## Exercise requirements
Every line below that holds the string "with" should be copied.
==== Data ====
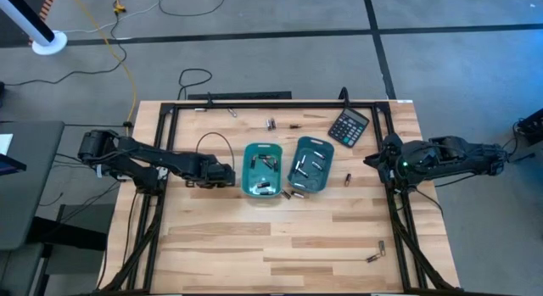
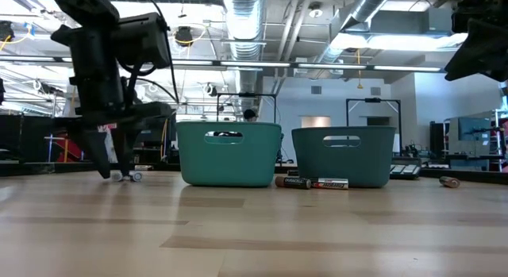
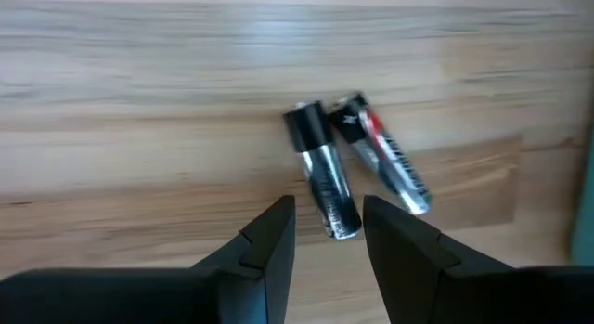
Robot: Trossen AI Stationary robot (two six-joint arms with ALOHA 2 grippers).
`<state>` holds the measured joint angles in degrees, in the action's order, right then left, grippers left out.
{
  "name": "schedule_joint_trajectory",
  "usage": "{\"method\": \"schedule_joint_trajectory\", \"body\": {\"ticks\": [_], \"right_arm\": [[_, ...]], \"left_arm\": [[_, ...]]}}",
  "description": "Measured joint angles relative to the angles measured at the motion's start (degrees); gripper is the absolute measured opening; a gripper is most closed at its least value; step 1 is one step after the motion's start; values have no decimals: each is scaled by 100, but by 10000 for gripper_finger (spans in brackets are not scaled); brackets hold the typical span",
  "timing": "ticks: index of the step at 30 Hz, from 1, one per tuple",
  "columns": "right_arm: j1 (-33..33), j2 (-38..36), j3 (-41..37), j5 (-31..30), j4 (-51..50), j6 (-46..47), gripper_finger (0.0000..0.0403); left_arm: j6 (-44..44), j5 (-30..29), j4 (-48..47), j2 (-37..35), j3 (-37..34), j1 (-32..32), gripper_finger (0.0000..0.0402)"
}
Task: Sort batteries
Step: Put the silver battery into the blue bin
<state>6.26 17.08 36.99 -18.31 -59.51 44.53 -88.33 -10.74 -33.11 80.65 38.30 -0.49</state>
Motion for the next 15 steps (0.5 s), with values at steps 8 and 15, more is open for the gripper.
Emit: {"method": "schedule_joint_trajectory", "body": {"ticks": [8, 15], "right_arm": [[0, 0, 0, 0, -2, -10, 108], [0, 0, -85, 0, 5, -5, 108]], "left_arm": [[52, -5, -192, -2, -129, -1, 125], [47, 31, 81, -19, -443, -7, 115]]}}
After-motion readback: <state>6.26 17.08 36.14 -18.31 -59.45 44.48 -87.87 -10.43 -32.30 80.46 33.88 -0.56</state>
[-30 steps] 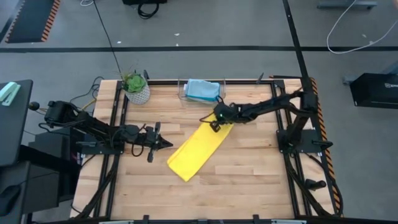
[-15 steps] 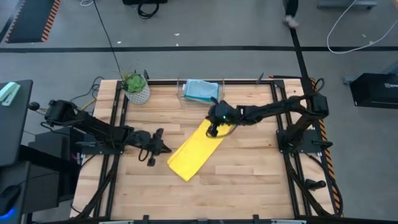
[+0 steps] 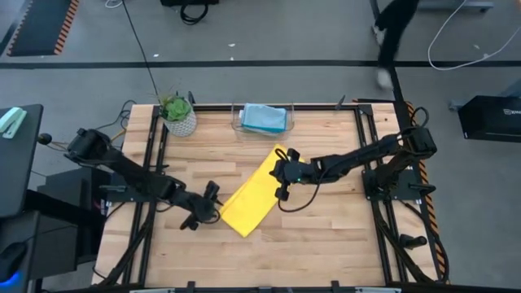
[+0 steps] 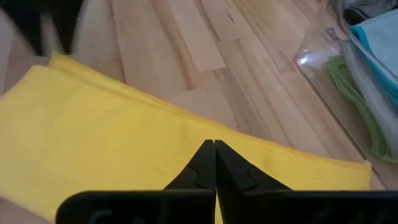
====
## Solution for this exercise
Robot: Trossen AI Stationary robot (two six-joint arms with ALOHA 2 grippers).
Motion for the next 15 steps (0.5 s), with values at steps 8 and 15, more is open for the gripper.

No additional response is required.